Move lines in file using awk/sed-CodePudding

Hi my files look like:

>ID.1
GGAACACGACATCCTGCAGGGTTAAAAAAGAAAAAATCAGTAAAAGTACTGGA
>ID.2
GGAATACCACATCCCGCAGGGTTAAAAAAGAAAAAATCAGTAACAGTACTGGA

and I want to move the lines so that line 1 swaps with 3, and line 2 swaps with 4.

>ID.2
GGAATACCACATCCCGCAGGGTTAAAAAAGAAAAAATCAGTAACAGTACTGGA
>ID.1
GGAACACGACATCCTGCAGGGTTAAAAAAGAAAAAATCAGTAAAAGTACTGGA

I have thought about using cut so cut send the lines into other files, and then bring them all back in the desired order using paste, but is there a solution using awk/sed.

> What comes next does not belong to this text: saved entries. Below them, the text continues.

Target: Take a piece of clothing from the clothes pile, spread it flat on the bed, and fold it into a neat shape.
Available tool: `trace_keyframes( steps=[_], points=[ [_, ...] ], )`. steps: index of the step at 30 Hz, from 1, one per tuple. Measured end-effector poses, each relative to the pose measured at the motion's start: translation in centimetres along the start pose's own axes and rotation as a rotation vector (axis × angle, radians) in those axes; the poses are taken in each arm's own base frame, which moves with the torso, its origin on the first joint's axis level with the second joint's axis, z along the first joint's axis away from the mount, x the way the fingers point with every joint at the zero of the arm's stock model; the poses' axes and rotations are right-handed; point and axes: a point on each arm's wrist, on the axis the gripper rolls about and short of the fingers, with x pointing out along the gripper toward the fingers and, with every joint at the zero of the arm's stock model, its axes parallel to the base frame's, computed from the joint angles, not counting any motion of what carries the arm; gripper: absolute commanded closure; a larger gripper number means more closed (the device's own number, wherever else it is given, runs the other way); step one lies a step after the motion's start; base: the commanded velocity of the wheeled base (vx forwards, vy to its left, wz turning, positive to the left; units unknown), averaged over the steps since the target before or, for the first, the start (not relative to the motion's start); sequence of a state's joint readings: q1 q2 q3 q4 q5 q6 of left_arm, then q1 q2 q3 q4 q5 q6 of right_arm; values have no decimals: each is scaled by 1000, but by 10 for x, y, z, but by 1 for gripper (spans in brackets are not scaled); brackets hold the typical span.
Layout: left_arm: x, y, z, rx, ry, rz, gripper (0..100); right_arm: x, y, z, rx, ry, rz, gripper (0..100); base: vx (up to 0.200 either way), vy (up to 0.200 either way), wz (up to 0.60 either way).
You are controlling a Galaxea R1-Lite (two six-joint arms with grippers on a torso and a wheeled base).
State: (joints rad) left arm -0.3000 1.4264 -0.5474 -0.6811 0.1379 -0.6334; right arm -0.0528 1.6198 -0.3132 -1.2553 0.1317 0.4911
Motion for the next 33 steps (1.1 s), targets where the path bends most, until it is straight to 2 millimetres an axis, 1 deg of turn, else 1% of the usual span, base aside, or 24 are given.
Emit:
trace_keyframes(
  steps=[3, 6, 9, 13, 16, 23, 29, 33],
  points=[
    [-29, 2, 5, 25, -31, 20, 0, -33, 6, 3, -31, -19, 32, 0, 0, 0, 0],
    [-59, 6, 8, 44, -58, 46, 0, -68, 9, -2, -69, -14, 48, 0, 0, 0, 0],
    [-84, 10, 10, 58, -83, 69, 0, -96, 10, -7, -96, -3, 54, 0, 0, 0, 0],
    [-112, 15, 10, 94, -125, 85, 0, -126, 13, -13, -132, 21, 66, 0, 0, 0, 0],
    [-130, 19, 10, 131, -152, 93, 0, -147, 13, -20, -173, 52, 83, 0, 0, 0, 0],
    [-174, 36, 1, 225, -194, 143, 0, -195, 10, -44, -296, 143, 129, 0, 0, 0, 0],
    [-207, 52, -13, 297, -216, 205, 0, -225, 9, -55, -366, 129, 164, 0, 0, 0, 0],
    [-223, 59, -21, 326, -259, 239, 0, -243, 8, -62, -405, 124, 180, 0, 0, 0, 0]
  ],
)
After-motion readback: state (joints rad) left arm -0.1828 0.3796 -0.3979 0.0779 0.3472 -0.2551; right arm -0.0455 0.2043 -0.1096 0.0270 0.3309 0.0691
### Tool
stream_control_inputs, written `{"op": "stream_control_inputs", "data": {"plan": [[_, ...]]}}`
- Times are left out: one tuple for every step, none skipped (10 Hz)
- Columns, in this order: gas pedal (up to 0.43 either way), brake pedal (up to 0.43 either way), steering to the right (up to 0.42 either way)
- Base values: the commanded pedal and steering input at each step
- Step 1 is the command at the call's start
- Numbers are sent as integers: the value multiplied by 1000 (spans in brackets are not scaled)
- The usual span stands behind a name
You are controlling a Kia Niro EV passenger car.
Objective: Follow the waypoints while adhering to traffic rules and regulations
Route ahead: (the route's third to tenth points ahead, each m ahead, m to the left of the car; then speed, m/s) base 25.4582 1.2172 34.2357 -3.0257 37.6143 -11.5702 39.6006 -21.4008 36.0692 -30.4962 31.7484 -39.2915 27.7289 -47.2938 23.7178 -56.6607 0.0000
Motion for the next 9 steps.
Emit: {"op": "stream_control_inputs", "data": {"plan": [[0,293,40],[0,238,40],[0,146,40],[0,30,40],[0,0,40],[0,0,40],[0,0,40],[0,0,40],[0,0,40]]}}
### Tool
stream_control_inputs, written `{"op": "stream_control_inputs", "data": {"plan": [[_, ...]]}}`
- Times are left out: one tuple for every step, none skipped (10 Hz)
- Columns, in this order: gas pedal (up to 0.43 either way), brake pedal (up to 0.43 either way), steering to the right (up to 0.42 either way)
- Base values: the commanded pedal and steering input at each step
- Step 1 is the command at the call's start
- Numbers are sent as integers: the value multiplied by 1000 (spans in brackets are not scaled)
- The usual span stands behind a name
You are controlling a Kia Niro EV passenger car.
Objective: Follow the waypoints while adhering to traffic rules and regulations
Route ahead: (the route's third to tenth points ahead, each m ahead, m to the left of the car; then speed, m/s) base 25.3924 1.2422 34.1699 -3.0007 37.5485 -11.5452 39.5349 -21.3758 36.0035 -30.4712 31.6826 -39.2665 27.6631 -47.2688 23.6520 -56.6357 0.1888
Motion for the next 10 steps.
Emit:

EDIT: The file always has 4 lines (2 fasta entrys), no more.

CodePudding user response：

For such a simple case, as @Ed_Morton mentioned, you can just swap the even-sized slices with head and tail commands:

$ tail -2 test.txt; head -2 test.txt

>ID.2
GGAATACCACATCCCGCAGGGTTAAAAAAGAAAAAATCAGTAACAGTACTGGA
>ID.1
GGAACACGACATCCTGCAGGGTTAAAAAAGAAAAAATCAGTAAAAGTACTGGA

CodePudding user response：

Generic solution with GNU tac to reverse contents:

$ tac -bs'>' ip.txt
>ID.2
GGAATACCACATCCCGCAGGGTTAAAAAAGAAAAAATCAGTAACAGTACTGGA
>ID.1
GGAACACGACATCCTGCAGGGTTAAAAAAGAAAAAATCAGTAAAAGTACTGGA

By default tac reverses line wise but you can customize the separator.

Here, I'm assuming > can be safely used as a unique separator (provided to the -s option). The -b option is used to put the separator before the content in the output.

For moving last two lines to the top as well as inplace editing:

printf -- '-1,$m0\nwq\n' | ed -s ip.txt

CodePudding user response：

Using sed:

sed '1h;2H;1,2d;4G'

Store the first line in the hold space;
Add the second line to the hold space;
Don't print the first two lines;
Before printing the fourth line, append the hold space to it (i.e. append the 1st and 2nd line).

CodePudding user response：

GNU AWK manual has example of swapping two lines using getline as you know that

The file always has 4 lines (2 fasta entrys), no more.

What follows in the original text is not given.